TASK ITEM —
Apart from the images, reproduce all of the data word for word.

[EXCERPTED RECORDS]

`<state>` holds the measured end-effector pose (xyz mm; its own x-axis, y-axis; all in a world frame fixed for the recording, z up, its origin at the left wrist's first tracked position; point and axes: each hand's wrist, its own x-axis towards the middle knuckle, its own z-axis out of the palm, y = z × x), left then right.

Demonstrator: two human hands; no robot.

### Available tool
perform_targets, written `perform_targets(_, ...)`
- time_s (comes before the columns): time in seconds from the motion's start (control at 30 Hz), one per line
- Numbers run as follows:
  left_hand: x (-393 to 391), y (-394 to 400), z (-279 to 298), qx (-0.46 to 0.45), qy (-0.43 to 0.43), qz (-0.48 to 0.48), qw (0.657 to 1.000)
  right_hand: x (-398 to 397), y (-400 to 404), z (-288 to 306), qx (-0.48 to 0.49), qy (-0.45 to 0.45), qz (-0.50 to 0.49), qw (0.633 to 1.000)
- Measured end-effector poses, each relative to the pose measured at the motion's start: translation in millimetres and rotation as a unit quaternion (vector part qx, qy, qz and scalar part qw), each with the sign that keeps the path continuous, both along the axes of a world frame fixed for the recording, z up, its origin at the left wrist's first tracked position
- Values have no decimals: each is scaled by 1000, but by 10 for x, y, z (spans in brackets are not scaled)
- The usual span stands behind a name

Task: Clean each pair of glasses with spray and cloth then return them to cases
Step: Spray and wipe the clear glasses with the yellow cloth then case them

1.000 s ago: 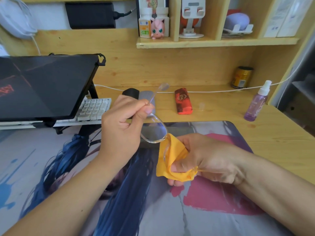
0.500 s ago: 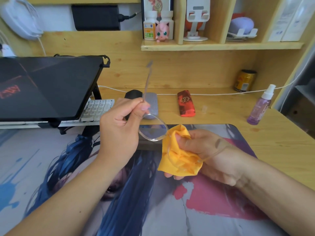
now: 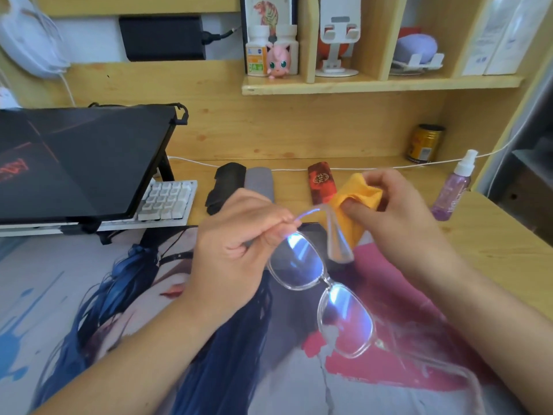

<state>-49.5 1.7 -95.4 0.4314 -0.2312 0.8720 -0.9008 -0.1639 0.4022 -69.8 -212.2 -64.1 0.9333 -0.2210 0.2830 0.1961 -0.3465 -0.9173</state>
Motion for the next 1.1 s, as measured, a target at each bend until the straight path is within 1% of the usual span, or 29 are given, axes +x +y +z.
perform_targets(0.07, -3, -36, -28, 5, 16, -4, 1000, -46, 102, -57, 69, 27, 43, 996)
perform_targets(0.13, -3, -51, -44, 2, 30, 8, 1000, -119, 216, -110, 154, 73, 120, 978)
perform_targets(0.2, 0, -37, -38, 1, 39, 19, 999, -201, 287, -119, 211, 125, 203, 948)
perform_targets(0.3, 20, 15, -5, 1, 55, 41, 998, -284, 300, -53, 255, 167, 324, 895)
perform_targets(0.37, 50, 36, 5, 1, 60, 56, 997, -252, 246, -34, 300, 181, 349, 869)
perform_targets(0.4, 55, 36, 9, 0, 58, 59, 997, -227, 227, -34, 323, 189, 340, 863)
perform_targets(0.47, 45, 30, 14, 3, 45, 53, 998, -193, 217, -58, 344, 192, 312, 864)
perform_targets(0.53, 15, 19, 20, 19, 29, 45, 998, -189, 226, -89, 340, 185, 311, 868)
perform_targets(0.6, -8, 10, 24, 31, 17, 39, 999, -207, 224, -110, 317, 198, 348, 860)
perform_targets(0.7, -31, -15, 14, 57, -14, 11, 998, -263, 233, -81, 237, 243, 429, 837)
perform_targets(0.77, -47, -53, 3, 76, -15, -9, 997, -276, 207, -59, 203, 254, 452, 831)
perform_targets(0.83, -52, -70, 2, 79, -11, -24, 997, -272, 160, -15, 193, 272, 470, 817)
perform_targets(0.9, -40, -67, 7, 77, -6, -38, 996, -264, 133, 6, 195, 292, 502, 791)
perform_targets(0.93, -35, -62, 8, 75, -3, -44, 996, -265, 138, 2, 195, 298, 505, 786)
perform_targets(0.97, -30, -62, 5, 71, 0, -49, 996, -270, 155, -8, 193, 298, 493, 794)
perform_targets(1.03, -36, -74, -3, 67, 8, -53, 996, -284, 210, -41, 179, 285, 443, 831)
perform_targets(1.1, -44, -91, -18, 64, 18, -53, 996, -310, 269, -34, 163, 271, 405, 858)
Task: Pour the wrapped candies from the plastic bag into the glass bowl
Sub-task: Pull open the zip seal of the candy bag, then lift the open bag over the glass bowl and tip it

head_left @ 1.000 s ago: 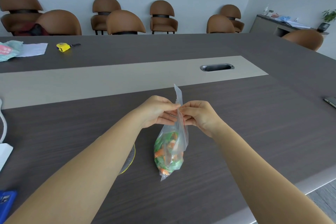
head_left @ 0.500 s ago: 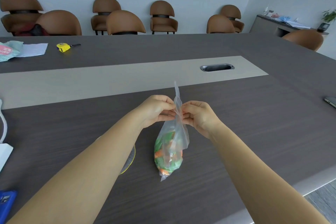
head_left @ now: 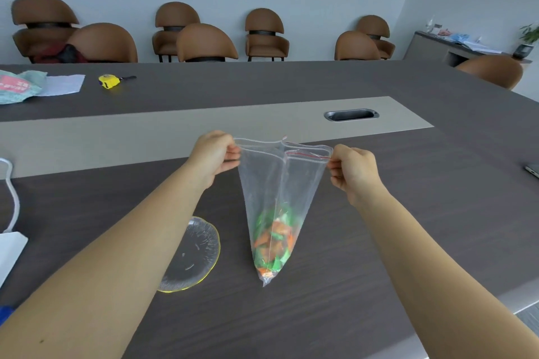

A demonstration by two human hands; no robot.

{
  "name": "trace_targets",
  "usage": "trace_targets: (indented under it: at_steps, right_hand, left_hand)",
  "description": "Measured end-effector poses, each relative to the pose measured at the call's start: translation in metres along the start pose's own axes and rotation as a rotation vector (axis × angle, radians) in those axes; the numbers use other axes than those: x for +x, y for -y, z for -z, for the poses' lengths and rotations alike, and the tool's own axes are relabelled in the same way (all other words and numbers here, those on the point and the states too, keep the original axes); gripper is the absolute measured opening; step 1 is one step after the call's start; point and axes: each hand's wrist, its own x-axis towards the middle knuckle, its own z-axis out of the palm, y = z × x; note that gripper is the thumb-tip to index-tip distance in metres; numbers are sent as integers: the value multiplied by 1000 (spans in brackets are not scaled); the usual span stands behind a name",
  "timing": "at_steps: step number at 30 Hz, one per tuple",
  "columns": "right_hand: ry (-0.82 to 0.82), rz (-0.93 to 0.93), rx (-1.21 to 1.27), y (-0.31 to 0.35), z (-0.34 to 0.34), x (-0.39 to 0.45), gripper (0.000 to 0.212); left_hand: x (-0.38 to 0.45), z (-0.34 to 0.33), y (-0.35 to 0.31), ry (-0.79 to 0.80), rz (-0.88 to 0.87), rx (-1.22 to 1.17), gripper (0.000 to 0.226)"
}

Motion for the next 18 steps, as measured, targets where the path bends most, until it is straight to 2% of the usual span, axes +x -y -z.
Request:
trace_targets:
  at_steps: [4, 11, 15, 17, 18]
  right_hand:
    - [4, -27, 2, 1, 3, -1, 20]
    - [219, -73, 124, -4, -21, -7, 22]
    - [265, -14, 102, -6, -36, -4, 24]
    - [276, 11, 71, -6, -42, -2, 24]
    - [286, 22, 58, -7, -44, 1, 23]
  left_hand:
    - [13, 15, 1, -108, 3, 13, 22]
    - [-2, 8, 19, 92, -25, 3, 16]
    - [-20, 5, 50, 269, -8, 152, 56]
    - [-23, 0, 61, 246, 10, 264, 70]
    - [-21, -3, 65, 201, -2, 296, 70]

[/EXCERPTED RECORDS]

ANSWER SECTION —
`<state>` holds the measured end-effector pose (xyz mm; its own x-axis, y-axis; all in a world frame fixed for the recording, z up, its origin at the left wrist's first tracked position; point and axes: each hand's wrist, its own x-axis towards the middle knuckle, its own z-axis out of the palm, y = z × x), left then right.

Demonstrator: two human hands; no robot.

### Available tool
perform_targets, written `perform_targets(_, ...)`
- time_s (comes before the columns): time in seconds from the motion's start (control at 30 Hz), one per line
- Numbers run as follows:
  left_hand: x (-393 to 391), y (-394 to 400), z (-279 to 298), qx (-0.46 to 0.45), qy (-0.43 to 0.43), qz (-0.48 to 0.48), qw (0.657 to 1.000)
  right_hand: x (-398 to 397), y (-400 to 404), z (-288 to 306), qx (-0.48 to 0.49), qy (-0.45 to 0.45), qz (-0.50 to 0.49), qw (0.633 to 1.000)
- Measured end-effector poses, each relative to the pose measured at the motion's start: translation in millimetres and rotation as a unit quaternion (vector part qx, qy, qz and scalar part qw), each with the sign that keeps the path continuous, both along the axes of a world frame fixed for the recording, z up, its origin at the left wrist's first tracked position
- Values have no decimals: each is scaled by 1000, but by 10 for x, y, z (spans in brackets are not scaled)
- The usual span stands behind a name

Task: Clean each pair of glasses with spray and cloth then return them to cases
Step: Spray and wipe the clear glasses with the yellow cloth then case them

1.000 s ago: 
0.500 s ago: 
now: 

<state>-49.5 1.7 -95.4 0.4314 -0.2312 0.8720 -0.9008 -0.1639 0.4022 -69.8 -212.2 -64.1 0.9333 -0.2210 0.2830 0.1961 -0.3465 -0.9173</state>
Motion for the next 1.1 s, as measured, a target at each bend until the straight path is within 1% of the usual span, or 29 are given, axes +x +y +z.
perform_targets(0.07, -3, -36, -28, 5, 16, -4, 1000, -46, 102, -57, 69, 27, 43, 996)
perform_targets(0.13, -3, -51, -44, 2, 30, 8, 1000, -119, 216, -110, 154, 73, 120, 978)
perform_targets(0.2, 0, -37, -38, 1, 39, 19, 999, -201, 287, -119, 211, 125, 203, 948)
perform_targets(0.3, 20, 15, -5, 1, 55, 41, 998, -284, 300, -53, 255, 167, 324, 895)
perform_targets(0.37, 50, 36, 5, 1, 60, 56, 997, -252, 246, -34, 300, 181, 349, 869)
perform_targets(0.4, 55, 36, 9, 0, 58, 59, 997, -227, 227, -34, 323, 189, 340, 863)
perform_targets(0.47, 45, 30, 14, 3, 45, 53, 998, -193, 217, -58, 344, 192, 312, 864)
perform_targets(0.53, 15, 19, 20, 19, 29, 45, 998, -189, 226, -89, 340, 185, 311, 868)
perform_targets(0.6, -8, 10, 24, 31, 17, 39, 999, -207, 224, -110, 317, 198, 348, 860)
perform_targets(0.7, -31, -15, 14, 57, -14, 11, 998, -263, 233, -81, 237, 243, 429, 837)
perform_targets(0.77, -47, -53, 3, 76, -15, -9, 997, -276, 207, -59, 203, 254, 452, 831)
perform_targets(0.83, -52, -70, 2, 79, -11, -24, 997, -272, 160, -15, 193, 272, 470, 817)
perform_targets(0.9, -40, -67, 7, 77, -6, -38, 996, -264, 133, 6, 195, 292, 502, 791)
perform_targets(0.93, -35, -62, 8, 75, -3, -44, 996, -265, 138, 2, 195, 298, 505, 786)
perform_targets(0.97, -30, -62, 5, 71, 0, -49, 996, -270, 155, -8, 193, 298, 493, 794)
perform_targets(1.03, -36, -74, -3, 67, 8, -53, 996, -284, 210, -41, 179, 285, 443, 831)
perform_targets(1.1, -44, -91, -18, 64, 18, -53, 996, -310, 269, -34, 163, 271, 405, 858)
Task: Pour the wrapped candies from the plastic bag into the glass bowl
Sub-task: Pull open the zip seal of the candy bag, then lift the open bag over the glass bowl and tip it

head_left @ 1.000 s ago: 
head_left @ 0.500 s ago: 
head_left @ now: 

A demonstration by two human hands; no robot.

{
  "name": "trace_targets",
  "usage": "trace_targets: (indented under it: at_steps, right_hand, left_hand)",
  "description": "Measured end-effector poses, each relative to the pose measured at the call's start: translation in metres along the start pose's own axes and rotation as a rotation vector (axis × angle, radians) in those axes; the numbers use other axes than those: x for +x, y for -y, z for -z, for the poses' lengths and rotations alike, and the tool's own axes are relabelled in the same way (all other words and numbers here, those on the point and the states too, keep the original axes); gripper is the absolute measured opening; step 1 is one step after the call's start; point and axes: each hand's wrist, its own x-axis towards the middle knuckle, its own z-axis out of the palm, y = z × x; note that gripper is the thumb-tip to index-tip distance in metres; numbers are sent as integers: the value multiplied by 1000 (spans in brackets are not scaled); the usual span stands behind a name",
  "timing": "at_steps: step number at 30 Hz, one per tuple",
  "columns": "right_hand: ry (-0.82 to 0.82), rz (-0.93 to 0.93), rx (-1.21 to 1.27), y (-0.31 to 0.35), z (-0.34 to 0.34), x (-0.39 to 0.45), gripper (0.000 to 0.212); left_hand: x (-0.38 to 0.45), z (-0.34 to 0.33), y (-0.35 to 0.31), ry (-0.79 to 0.80), rz (-0.88 to 0.87), rx (-1.22 to 1.17), gripper (0.000 to 0.226)"
}

Motion for the next 18 steps, as measured, targets where the path bends most, until it is straight to 2% of the usual span, axes +x -y -z.
Request:
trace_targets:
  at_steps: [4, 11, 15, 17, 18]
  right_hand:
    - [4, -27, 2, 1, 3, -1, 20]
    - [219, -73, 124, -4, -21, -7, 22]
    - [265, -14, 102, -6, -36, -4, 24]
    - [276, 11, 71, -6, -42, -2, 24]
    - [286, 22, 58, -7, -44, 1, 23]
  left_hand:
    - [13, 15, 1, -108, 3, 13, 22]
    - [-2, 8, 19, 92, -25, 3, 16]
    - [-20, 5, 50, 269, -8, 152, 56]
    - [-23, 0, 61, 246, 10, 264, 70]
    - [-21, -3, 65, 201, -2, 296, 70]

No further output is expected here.